1. DNA replica Template

DNA per la reazione è un DNA λ linearizzato modificato dalla ricottura di oligonucleotidi per formare una forcella di replica. Inoltre, la biotina è fissata alla fine di un filamento del DNA λ, e un residuo di digossigenina è collegata all'altra estremità del filo stesso 1.

Materiali: batteriofago λ DNA, Oligonucleotidi: braccio forcella biotinilato (A: 5'-biotina-AAAAAAAAAAAAAAAAGAGTACTGTACGATCTAGCATCAATCACAGGGTCAGGTTCGTTATTGTCCAACTTGCTGTCC-3 '), λ-complementare braccio a forcella (B: 5'-GGGCGGCGACCTGGACAGCAAGTTG GACAATCTCGTTCTATCACTAATTCACTAATGCAGGGAGGATTTCAGATATGGCA-3'), primer forcella (C: 5 ' -TGCCATATCTGAAATCCTCCCTGC-3 '), λ-end digoxigenin complementare (D: 5'-AGGTCG CCGCCCAAAAAAAAAAAA-digossigenina-3'), DNA ligasi T4, chinasi polinucleotide T4, blocco termico.
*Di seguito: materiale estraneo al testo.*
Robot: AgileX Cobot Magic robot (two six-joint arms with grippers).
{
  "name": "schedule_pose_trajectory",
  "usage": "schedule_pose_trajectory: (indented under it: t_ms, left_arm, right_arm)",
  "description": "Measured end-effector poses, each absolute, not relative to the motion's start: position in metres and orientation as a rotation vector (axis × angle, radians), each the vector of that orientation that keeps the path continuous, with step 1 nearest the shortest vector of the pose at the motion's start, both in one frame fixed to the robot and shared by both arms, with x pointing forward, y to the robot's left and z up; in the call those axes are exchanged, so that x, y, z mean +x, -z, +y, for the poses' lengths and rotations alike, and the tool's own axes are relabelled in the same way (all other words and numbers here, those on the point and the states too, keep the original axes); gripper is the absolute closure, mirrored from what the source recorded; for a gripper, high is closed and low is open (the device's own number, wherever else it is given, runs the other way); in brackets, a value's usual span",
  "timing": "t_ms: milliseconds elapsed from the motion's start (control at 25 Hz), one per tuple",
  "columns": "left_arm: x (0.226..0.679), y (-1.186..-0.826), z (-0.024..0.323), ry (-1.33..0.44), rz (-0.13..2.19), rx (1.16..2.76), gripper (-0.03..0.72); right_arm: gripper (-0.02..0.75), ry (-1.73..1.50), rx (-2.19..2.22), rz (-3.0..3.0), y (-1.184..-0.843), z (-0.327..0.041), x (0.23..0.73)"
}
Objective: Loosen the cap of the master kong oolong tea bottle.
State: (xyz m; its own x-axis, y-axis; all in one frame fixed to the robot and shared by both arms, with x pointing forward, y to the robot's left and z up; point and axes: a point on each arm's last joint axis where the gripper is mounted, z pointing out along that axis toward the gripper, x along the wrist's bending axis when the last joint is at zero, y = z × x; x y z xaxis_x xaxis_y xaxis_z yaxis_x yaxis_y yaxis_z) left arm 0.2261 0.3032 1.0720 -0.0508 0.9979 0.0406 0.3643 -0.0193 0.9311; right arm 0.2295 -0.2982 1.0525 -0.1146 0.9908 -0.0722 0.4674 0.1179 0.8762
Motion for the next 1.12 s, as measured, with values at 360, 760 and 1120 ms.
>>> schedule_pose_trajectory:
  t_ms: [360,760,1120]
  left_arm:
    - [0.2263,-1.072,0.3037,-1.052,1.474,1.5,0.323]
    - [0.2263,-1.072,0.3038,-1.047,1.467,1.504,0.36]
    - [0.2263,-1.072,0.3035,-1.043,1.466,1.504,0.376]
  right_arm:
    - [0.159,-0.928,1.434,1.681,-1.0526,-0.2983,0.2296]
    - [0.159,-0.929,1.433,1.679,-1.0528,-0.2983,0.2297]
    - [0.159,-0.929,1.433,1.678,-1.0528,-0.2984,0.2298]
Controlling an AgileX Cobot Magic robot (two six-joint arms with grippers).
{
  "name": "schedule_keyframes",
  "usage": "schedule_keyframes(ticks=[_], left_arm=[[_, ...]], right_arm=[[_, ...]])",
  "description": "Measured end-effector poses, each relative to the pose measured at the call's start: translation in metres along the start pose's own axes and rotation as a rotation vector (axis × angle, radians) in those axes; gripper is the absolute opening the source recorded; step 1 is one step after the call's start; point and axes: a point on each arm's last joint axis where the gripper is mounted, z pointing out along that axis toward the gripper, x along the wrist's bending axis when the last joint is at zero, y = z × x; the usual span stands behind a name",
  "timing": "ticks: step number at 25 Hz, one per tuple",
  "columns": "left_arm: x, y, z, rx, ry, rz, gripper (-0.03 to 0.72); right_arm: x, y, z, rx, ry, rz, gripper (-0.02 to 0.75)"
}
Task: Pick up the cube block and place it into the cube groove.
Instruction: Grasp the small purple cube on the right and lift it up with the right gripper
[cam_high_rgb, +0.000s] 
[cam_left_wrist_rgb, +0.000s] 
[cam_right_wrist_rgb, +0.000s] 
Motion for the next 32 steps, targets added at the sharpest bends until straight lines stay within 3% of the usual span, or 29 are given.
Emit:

  1. Fosforilare estremità 5 'di oligonucleotidi B e D utilizzando chinasi T4 polinucleotide.
  2. Ricottura oligonucleotidi A, B e C al DNA λ in un unico passaggio con l'aggiunta di 10 volte l'eccesso di oligonucleotidi A e B, e un eccesso di 100 volte di C oligonucleotide nel buffer di T4 DNA ligasi.
  3. Scaldare la miscela a 65 ° C nel blocco di calore. Una volta riscaldato, ruotare il blocco fuoco spento e consentire il raffreddamento lento a temprare correttamente oligonucleotidi.
  4. Aggiungi ligasi T4 DNA per la miscela e incubare a temperatura ambiente per 2 ore. T4 DNA ligasi catalizza la giusta unione di oligonucleotidi A e B, e DNA λ.
  5. Infine, ricuocere il D oligonucleotide al modello di replicazione del DNA con l'aggiunta di 100 volte superiori a D oligonucleotide relativi al DNA l in tampone T4 DNA ligasi.
  6. Incubare la miscela a 45 ° C per 30 minuti nel blocco calore e raffreddare lentamente a temperatura ambiente girando bloccare il calore fuori.
  7. Il modello finale replicazione del DNA è ora pronto per l'uso. Noi registriamo il modello ad una concentrazione di 1,4 Nm a 4 ° C per diverse settimane.

2. Perline

Perle sono funzionalizzati con un frammento Fab con specificità per digossigenina. Possono essere quindi collegato alle 2 modello di replicazione del DNA.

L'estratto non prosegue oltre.